Burma has a completely separate problem with other ethnic groups in the north – the Kachin Independence Army, the Ta’ang National Liberation Army, and Kokang’s Myanmar National Democratic Alliance Army. As I recently reported, these groups are continuing decades’ long fights with Burma’s army, and tens of thousands of residents from the region are fleeing across the border into China to escape the violence.

China has put its army on high alert along the border, and is reinforcing its troops on the border with military trucks, tanks, heavy weapons and machine guns. China says that it is willing to play a “constructive role” in helping Myanmar resolve the problem, but no one knows whether that would mean that under some circumstances China’s military would cross the border into Myanmar.

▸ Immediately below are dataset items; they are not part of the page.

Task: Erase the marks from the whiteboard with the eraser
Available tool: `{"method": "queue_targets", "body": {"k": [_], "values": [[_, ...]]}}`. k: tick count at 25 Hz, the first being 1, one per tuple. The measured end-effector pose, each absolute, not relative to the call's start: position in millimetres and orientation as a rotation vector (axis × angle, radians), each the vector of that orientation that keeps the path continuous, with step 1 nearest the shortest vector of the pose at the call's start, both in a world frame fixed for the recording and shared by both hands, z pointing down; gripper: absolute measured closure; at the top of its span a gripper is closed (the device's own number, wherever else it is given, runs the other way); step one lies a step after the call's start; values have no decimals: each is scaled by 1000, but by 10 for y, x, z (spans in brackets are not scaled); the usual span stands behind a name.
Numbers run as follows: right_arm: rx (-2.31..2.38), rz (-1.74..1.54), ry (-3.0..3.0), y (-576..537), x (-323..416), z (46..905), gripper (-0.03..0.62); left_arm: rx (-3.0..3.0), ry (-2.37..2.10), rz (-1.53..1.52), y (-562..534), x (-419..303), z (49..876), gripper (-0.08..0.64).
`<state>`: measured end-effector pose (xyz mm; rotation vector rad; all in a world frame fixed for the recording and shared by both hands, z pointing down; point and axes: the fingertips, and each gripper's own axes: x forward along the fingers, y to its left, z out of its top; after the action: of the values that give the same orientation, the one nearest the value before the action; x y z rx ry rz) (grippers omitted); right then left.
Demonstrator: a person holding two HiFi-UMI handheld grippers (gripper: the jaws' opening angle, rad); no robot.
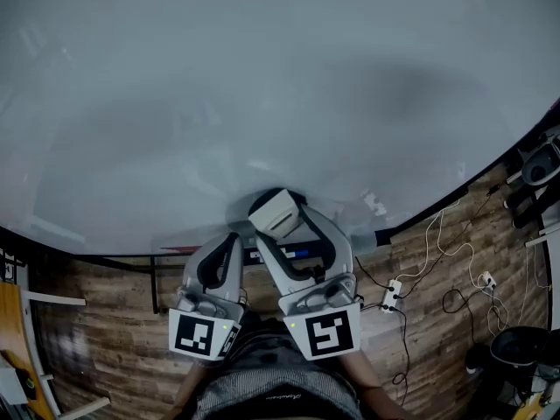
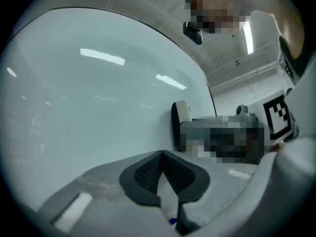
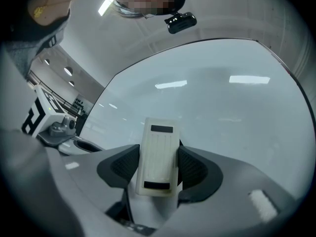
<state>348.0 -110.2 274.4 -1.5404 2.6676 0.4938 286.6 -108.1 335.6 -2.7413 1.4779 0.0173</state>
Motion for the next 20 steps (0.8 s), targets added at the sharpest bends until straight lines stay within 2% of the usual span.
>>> {"method": "queue_targets", "body": {"k": [9,16,20], "values": [[-1504,497,2702,-1132,4027,2732,342,-2716,1519,10,-1087,3346,3335,557],[-1540,524,2730,-1175,4104,2778,342,-2735,1571,30,-1067,3265,3460,557],[-1592,520,2686,-1176,4631,2745,342,-2730,1523,28,-1026,3691,3379,557]]}}
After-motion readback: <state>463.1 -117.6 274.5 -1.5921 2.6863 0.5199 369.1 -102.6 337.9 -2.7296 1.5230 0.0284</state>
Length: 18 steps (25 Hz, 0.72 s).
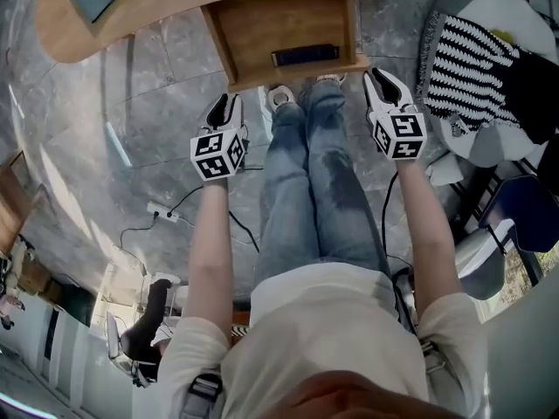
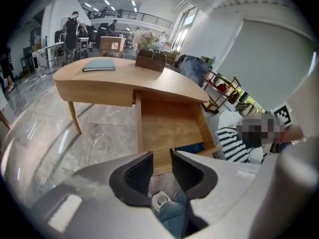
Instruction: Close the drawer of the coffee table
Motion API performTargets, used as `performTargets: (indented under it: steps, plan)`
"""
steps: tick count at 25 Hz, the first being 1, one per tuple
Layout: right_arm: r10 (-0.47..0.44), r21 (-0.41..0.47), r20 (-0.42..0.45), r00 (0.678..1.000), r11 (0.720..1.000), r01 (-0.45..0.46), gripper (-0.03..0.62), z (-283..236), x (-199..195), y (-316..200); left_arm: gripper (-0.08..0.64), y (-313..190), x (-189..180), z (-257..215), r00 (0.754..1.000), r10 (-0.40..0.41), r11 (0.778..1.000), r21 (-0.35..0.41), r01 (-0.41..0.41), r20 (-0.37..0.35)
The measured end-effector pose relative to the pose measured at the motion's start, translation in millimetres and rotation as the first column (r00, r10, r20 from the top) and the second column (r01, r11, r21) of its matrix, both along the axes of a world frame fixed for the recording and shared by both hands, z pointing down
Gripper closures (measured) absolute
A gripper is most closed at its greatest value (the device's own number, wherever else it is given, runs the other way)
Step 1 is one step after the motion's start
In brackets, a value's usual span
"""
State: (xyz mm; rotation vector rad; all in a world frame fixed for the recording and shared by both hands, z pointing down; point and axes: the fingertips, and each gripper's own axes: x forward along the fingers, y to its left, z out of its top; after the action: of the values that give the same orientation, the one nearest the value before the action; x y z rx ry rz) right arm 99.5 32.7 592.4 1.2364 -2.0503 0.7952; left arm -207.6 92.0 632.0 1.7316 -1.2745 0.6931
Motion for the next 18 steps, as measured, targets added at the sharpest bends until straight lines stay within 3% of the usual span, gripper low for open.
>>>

From the point of view of Generational Dynamics, Burma is an extremely difficult country to analyze because there are so many different ethnic groups fighting with and against each other. Following World War II, Burma experienced a series of extremely bloody crisis civil wars that only climaxed in 1958 when the army took over power. There has been sporadic fighting among these groups in the decades since then, but nothing that has escalated into a major war. Of the 15 armed ethnic groups in Burma, only eight were willing to sign a peace agreement at a recent signing ceremony.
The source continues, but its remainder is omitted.